A couple of days ago Alyson Camus gave a glowing review to the preteen duo Pretty Little Demons performance at Amoeba , Sunday March 3rd. So I checked out their EP Flower and was quite impressed with Lydia Night's vocals, which both sound their age and jump through age barriers to suggest a timeless rockers husk, like Courtney Love with out the hard drugs.
And it all works very well when they are covering Tom Waits age appropriate "I Don't Want To Grow Up" but in other songs the question of precocity raises its head and never more so than in Courtney Love's classic story of love manipulated through sex,"Violet". I don't want to get into what Love was writing about directly because it is ancient history (and easy enough to research). I saw her twice on the Live Through This tour, including the ultra intimidate BAM gig recorded for Hole Unplugged. a great performance, and she didn't didn't perform"Violet either time.
This was about the last time I took Courtney Love, and the reason why I took her seriously then and never again was because of Kurt of course. There is a Cobain interview somewhere with Kurt hiding in a wardrobe working on a song because he didn't want Love stealing another one from him and no one can listen to Hole's Live Through This without wondering how Love managed to follow it with the terrible Celebrity Skin. It's like her gift died, maybe it did.
"Violet" is a poetic monster of stunted revenge. It is a nightmare love song and the question is, what has that got to do with Pretty Little Demons? Most of this should have them wondering what the hell? Or most of this should have them re-thinking the song, reinterpret the words and recase from nother angle, a different music. And that's what they do. Not musically, musically it is a very straightforward cover with a good drummer and a voice that is simply very young. I am discussing how this effects the songs meaning.

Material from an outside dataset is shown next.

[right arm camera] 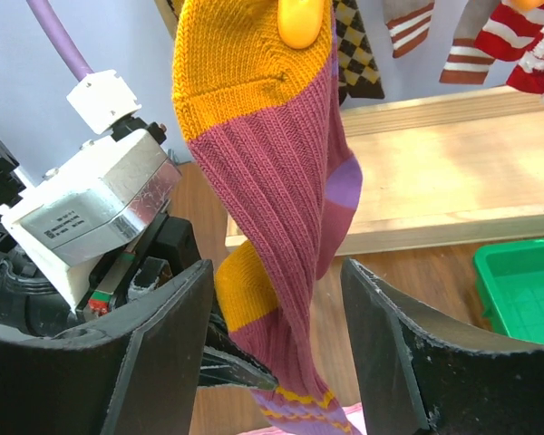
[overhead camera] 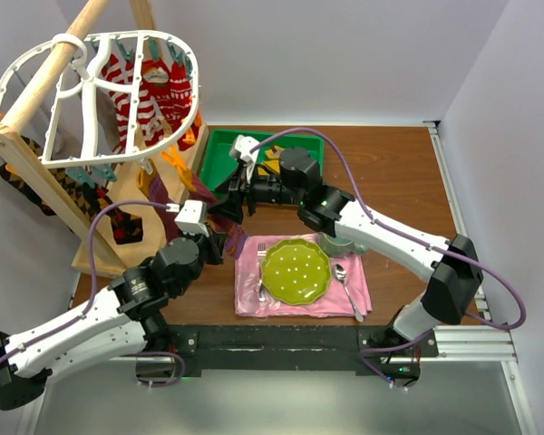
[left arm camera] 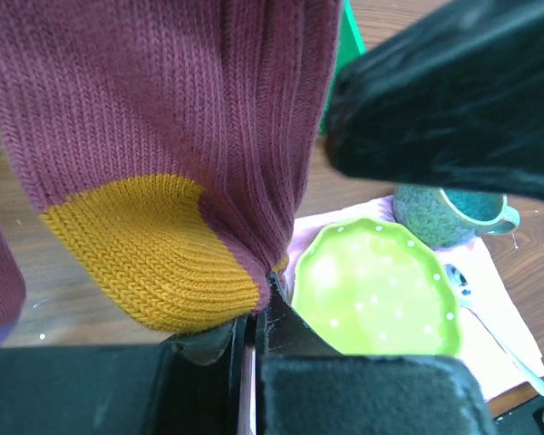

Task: Remove the socks clipped to the hanger
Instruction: Remove the sock from the hanger.

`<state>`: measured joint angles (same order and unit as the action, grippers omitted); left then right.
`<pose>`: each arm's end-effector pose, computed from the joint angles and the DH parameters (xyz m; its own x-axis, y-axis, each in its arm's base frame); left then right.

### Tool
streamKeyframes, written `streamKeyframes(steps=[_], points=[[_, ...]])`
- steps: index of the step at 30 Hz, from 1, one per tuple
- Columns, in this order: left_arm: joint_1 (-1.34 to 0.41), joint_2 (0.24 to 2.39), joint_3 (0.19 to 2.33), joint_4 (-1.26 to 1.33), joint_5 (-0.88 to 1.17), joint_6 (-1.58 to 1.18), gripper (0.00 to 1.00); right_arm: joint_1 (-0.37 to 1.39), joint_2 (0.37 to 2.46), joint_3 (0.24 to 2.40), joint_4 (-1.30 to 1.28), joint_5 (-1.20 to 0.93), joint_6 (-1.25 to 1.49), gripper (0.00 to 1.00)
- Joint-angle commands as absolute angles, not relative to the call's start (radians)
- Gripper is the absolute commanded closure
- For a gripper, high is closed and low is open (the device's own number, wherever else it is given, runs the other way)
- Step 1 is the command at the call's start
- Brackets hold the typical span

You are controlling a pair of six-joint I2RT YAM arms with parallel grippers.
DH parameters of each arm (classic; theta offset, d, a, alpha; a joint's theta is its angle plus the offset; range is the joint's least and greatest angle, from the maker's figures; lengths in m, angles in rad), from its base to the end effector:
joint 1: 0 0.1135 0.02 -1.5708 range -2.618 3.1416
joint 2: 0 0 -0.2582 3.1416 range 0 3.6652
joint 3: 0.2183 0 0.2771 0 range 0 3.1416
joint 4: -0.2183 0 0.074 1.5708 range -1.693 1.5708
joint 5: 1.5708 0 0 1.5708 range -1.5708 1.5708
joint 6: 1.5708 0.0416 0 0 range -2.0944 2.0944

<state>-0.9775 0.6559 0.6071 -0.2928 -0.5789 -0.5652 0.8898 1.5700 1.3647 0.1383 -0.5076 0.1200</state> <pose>0.1257 -0.1457 0.2813 -0.3755 -0.2450 -0.8939 0.2424 0.9049 -0.3499 0.2405 0.3289 0.3679 -0.1597 -0.0309 -0.9867 -0.9722 0.1784 0.1518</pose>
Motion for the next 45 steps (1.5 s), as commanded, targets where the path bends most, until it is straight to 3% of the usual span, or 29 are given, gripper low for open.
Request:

Courtney's version is ABOUT the violet sky and the violet more violence. But Pretty Little Demons aren't going there. Their "Violet" is a fairy tale, with the twist at the conclusion providing the happy ending. It is a journey in fear, "and the sky was made of amethyst, and all the stars were just like little fish", is the begriming of a tale, and a child's tale, comparing the stars to little fish isn't simply a juvenile poetic, it is a girl poetic. Yeah, I know, Billy Corgan Pisces Iscariot blah blah but I don't care about Love, I care about PLD. And for them, for young girls, the liquid image is primal and like a Brother Grimm Tale, it is mythic in nature.
But then what?
Then take away the romantic complication in the use of the word love, make it platonic, and a different world comes up and what you have is two young girls being pressured everywhere by everyone, "love is forever" could apply to parents, to siblings and friends, managers. It is a story of tremendous pressure, a world is pressing down from the sky on the singer, in this fairy tale. Like Grimm Brothers (like Hans Christian Anderssen actually), bad things happy to people but they are metamorphosed into good things by the end. Like the Ugly Duckling who becomes a swan. In "Violet" a world of pressure from all angles is crushing down and even the sky itself seems violet and violent, but in the end, the girls have taken control of the situation. Like all the bests stories, they have a happy ending: "I told you from the start just how this would end, when I get what I want and i never want it again". From the openning of the fish sky and the amethyst through a quest for a violet jewel, till the end of all of the worries of responsibility for themselves, for their parents, to a demanding world, the trip takes them through music to a place where they can change it all back..
So "Violet", which was once a tangled story of revenge becomes a fairy tale for girls about overcoming the pressure of life and emerging the hero of your own story. About making yourself powerful.